The laugh lasted only a moment, but Jake stared up at the other man like he was the most brilliant thing he'd ever seen.

"I haven't heard you laugh like that in almost a decade," Jake reached up to press his hand against the other's jaw, thumb rubbing gently against his cheek.

"I have not been this happy in a very long time," Tsu'tey admitted in a soft voice, "You make me feel as though... you give me hope, my Jake."

"I love you," Jake felt tears prick at his eyes, "more than anything, more than I can stand."

"As I love you," Tsu'tey leaned down to capture the other man's lips in his own. They stayed like that for a long while, filling the silence with soft kisses and the slow exploration of hands over skin.

-x-

"If you two think I am above pushing you out of your hammock just because you want to waste the morning saying sweet things to each other, you are mistaken," Neytiri yelled at the men as they reached the common area, her arms crossed where she stood beside Grace and Norm.

"And yet you did no such thing," Tsu'tey said, his mouth pulled in an even line, "so I think we will continue to do as we please."

"Jake," Grace cut through their bickering, though her eyes shone bright with amusement, "I heard you're selecting an íkran today."

"Yeah," Jake smiled, eyeing Norm for a moment, expecting his normal display of jealousy, but was pleased to see no trace of it, "though I'm still not entirely convinced it's not an elaborate murder plot."

"If you can survive a tsaheylu with Tsu'tey, I think you'll manage an íkran just fine," Neytiri grinned at the glare Tsu'tey threw her way.

A laugh broke from Norm's throat, though he snapped his jaw shut around it when four pairs of eyes turned to him, "sorry," he said with a tight, sheepish smile, "it was funny."

Neytiri hummed, her lips twitching with a smile "see, the rude Dreamwalker thinks I am funny."
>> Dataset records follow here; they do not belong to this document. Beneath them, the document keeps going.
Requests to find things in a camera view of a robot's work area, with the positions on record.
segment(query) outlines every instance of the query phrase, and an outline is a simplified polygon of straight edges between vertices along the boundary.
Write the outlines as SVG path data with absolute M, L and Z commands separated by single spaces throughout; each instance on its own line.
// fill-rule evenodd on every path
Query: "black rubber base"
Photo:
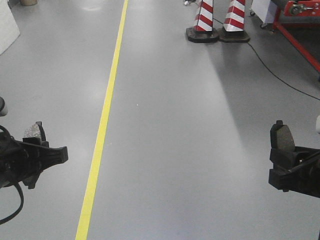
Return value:
M 219 28 L 217 32 L 219 34 L 219 41 L 224 43 L 247 43 L 250 40 L 246 31 L 243 31 L 243 34 L 240 36 L 226 36 L 225 31 L 222 28 Z
M 186 29 L 185 34 L 188 40 L 194 43 L 213 43 L 219 39 L 219 34 L 214 28 L 212 32 L 199 33 L 195 31 L 194 27 L 189 27 Z

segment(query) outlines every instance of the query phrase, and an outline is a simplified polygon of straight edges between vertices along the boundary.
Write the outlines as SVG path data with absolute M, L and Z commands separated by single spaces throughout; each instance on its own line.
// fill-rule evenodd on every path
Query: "red and white striped cone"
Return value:
M 213 28 L 214 0 L 201 0 L 198 6 L 194 26 L 186 29 L 188 40 L 194 43 L 217 41 L 219 34 L 217 30 Z
M 225 43 L 246 43 L 250 40 L 245 31 L 246 0 L 231 0 L 223 27 L 218 29 L 219 40 Z

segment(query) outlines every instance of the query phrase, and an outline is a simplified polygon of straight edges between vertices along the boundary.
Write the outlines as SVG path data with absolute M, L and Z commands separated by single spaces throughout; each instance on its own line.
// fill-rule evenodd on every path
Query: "yellow floor line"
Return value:
M 129 0 L 124 0 L 124 4 L 122 8 L 121 21 L 120 21 L 118 36 L 115 44 L 109 82 L 106 89 L 106 95 L 104 99 L 98 134 L 96 137 L 89 178 L 86 185 L 86 190 L 85 190 L 85 195 L 83 199 L 82 210 L 81 210 L 81 215 L 78 223 L 75 240 L 86 240 L 88 237 L 91 214 L 92 214 L 92 209 L 95 201 L 99 168 L 100 168 L 102 153 L 104 150 L 104 143 L 105 143 L 105 138 L 106 138 L 106 133 L 108 128 L 111 102 L 112 102 L 112 97 L 114 93 L 115 80 L 117 76 L 117 68 L 119 63 L 119 55 L 120 55 L 122 37 L 124 33 L 124 26 L 125 26 L 126 15 L 127 15 L 128 1 Z

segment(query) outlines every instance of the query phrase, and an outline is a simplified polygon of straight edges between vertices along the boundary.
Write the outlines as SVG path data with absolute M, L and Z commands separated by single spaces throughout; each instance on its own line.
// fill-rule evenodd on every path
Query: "white box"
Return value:
M 0 0 L 0 55 L 10 47 L 19 35 L 19 28 L 7 0 Z
M 264 24 L 272 24 L 274 22 L 277 5 L 271 0 L 253 0 L 251 9 Z

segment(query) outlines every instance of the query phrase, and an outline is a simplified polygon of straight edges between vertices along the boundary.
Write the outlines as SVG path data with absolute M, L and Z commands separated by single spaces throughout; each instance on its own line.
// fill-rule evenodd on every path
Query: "electrical cord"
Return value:
M 215 20 L 215 21 L 217 21 L 218 23 L 220 23 L 220 24 L 223 25 L 223 23 L 222 23 L 221 21 L 219 21 L 218 19 L 213 18 L 213 20 Z M 272 74 L 275 78 L 277 78 L 280 82 L 282 82 L 283 84 L 287 85 L 289 88 L 291 88 L 291 89 L 293 89 L 293 90 L 295 90 L 295 91 L 297 91 L 297 92 L 299 92 L 299 93 L 301 93 L 301 94 L 304 94 L 304 95 L 306 95 L 306 96 L 308 96 L 308 97 L 310 97 L 310 98 L 313 98 L 313 99 L 315 99 L 315 100 L 320 101 L 320 98 L 318 98 L 318 97 L 316 97 L 316 96 L 313 96 L 313 95 L 311 95 L 311 94 L 309 94 L 309 93 L 306 93 L 306 92 L 304 92 L 304 91 L 302 91 L 302 90 L 300 90 L 300 89 L 298 89 L 298 88 L 290 85 L 289 83 L 287 83 L 286 81 L 284 81 L 283 79 L 281 79 L 280 77 L 278 77 L 278 76 L 265 64 L 265 62 L 261 59 L 261 57 L 259 56 L 259 54 L 258 54 L 257 51 L 255 50 L 255 48 L 254 48 L 250 43 L 247 42 L 247 44 L 248 44 L 248 45 L 250 46 L 250 48 L 254 51 L 255 55 L 257 56 L 257 58 L 259 59 L 259 61 L 262 63 L 262 65 L 269 71 L 269 73 L 271 73 L 271 74 Z
M 4 137 L 5 137 L 5 141 L 4 141 L 4 147 L 0 149 L 0 156 L 4 154 L 4 152 L 7 152 L 7 149 L 9 148 L 10 145 L 10 141 L 11 141 L 11 135 L 9 133 L 9 131 L 4 127 L 0 125 L 0 130 L 2 130 Z M 7 180 L 9 182 L 9 184 L 13 185 L 15 187 L 15 189 L 18 191 L 19 196 L 20 196 L 20 205 L 18 207 L 18 209 L 12 213 L 11 215 L 0 219 L 0 225 L 5 224 L 6 222 L 12 220 L 15 216 L 17 216 L 23 206 L 24 206 L 24 202 L 25 202 L 25 198 L 24 198 L 24 193 L 18 183 L 18 181 L 16 180 L 15 174 L 13 172 L 11 172 L 10 168 L 6 169 L 5 172 L 0 172 L 0 177 L 4 178 L 4 180 Z

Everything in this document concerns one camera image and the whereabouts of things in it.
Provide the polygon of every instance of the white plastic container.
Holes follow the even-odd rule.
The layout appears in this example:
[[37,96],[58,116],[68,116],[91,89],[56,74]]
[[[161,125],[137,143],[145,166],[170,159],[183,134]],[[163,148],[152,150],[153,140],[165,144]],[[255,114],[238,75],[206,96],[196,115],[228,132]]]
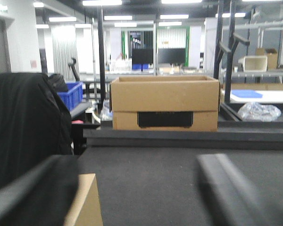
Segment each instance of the white plastic container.
[[239,59],[244,72],[266,72],[267,56],[244,56]]

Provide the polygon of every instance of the black bag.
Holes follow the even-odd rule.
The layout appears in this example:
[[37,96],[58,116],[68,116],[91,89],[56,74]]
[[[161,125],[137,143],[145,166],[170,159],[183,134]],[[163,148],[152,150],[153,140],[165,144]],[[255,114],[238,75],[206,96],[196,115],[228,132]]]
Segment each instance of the black bag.
[[48,82],[53,86],[56,92],[68,92],[68,87],[61,74],[52,74],[48,77]]

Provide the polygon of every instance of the white basket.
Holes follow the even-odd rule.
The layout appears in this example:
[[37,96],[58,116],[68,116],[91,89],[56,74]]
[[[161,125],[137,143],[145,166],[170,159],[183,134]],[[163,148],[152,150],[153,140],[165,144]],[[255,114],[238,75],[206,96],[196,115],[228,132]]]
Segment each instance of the white basket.
[[239,59],[244,72],[266,72],[267,56],[245,56]]
[[111,60],[109,70],[111,72],[130,72],[132,70],[132,60]]

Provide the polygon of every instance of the white table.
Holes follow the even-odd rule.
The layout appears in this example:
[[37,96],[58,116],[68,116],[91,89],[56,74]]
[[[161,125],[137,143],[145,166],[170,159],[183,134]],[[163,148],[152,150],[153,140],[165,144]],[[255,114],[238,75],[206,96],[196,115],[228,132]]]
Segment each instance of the white table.
[[240,98],[231,93],[231,102],[246,103],[246,102],[259,102],[259,103],[283,103],[283,91],[263,91],[256,90],[257,93],[263,95],[262,98]]

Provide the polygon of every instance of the blue plastic crate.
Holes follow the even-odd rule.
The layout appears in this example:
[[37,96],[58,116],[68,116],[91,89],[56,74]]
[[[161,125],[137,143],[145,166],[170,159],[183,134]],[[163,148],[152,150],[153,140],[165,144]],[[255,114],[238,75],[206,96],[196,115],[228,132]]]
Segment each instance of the blue plastic crate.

"Someone has to," Jake grinned at her, shooting Norm a look that seemed to ease some of the tension in the other human's shoulders.

"Come, we are joining a group of new warriors on their journey to the íkran," Tsu'tey said, his mouth drawn in an unamused line, grasping Jake's hand in his own.

"We'll see you two later, yeah?" Jake called over his shoulder as Tsu'tey lead Neytiri and himself away, waving as they stared after the trio.